The Supreme Court has allowed an appeal against a conviction for attempted sexual violation involving a 49-year-old woman and a 15-year-old boy.
The court ruled yesterday that the trial judge's summing-up did not appropriately direct the jury on the ingredients of the crime and could have been construed as a direction to convict when the essential issue was for the jury to decide.
An associated appeal against a conviction for the full offence of sexual violation, which occurred on a different occasion, has been dismissed.
However, the case has been sent back to the Court of Appeal to re-examine the sentence imposed for the full offence as it was designed to reflect the total criminality of both convictions.
In July last year the woman had her jail term raised from 4 years to 5 years.
The Court of Appeal's decision confirmed earlier rulings that crimes of sexual connection were gender neutral. The offences were alleged to have happened in May 2004. The victim was a member of the woman's extended family.
The Solicitor-General had appealed against the woman's sentence, saying it was too short and wrong in principle.
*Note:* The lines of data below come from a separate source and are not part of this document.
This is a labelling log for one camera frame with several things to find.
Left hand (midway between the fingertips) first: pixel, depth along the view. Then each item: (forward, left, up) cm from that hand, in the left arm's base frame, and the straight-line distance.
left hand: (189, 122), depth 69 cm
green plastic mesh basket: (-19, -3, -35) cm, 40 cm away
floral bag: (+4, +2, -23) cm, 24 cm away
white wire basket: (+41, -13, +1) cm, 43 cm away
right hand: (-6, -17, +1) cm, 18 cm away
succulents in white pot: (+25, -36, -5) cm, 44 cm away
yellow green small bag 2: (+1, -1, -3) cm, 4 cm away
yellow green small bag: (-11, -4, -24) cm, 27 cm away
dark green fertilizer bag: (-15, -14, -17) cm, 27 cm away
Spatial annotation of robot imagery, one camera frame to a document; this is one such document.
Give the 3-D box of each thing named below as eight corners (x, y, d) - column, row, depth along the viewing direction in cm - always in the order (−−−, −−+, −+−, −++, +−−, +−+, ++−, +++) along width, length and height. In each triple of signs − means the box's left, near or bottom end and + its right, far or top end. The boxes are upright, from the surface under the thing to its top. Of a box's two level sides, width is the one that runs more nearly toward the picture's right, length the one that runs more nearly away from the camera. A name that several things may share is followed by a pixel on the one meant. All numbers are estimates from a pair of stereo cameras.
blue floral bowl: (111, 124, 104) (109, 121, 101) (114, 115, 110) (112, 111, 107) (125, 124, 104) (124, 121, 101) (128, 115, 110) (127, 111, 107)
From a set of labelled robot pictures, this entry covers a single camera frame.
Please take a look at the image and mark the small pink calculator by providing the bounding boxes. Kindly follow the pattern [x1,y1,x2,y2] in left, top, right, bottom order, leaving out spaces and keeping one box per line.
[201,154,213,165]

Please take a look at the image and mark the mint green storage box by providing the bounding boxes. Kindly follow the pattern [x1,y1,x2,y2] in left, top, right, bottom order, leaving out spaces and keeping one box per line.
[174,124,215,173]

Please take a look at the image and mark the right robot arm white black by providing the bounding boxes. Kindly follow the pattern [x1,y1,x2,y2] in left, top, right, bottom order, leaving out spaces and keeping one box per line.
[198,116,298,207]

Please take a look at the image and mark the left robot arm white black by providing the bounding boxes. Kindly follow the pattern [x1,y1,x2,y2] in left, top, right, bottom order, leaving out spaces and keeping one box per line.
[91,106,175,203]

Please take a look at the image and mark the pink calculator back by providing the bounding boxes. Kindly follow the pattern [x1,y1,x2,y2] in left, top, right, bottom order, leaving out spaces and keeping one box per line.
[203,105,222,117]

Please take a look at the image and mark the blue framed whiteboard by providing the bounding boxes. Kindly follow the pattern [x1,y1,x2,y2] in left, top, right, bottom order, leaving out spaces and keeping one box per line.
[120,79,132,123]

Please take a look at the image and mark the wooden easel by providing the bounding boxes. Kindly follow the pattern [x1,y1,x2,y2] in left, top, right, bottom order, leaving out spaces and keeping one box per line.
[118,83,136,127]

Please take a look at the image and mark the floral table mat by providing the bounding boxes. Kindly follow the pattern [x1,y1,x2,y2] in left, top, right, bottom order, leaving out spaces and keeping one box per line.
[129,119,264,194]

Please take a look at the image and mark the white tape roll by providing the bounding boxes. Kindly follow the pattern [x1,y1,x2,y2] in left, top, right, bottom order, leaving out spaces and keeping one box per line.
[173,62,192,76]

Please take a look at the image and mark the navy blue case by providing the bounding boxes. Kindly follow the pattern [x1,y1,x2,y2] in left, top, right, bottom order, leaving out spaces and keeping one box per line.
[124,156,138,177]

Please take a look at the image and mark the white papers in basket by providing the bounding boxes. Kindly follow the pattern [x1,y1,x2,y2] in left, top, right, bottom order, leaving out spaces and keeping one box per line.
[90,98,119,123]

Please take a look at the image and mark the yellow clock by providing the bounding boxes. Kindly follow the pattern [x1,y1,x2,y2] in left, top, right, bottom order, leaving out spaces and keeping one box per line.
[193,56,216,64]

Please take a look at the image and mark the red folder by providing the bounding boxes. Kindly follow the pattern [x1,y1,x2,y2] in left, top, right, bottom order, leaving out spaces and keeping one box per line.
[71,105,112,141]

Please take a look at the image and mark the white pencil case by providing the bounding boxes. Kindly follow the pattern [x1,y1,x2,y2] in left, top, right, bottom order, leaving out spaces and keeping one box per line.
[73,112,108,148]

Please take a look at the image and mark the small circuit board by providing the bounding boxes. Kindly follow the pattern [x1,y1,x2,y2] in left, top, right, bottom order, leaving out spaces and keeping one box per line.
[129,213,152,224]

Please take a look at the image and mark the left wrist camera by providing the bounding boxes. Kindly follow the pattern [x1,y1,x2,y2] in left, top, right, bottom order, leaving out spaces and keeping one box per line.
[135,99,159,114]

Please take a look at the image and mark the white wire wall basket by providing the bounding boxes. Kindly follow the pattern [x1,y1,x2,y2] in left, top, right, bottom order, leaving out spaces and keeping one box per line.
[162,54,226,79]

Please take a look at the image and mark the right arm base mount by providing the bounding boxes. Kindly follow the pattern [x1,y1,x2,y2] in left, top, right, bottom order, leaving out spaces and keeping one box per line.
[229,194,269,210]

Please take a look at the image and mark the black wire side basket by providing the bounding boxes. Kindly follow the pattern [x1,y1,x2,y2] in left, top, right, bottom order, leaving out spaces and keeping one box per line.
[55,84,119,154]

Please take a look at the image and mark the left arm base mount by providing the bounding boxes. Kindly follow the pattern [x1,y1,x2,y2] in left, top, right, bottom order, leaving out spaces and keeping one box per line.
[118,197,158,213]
It had effectively been sexual violation by rape and justified the same eight-year starting point as a contested rape case, it was submitted.
The Court of Appeal refused to suggest a fixed starting point for sentences where women forced males to have sex, but it said in the case it had to decide a seven-year or eight-year starting point was appropriate.
It then took into account that the woman had twice been a rape victim herself and had been diagnosed with dissociate episodes, post-traumatic stress disorder and depression.
She had no previous convictions and was generous to her family and community. Name suppression continues for the woman and her victim.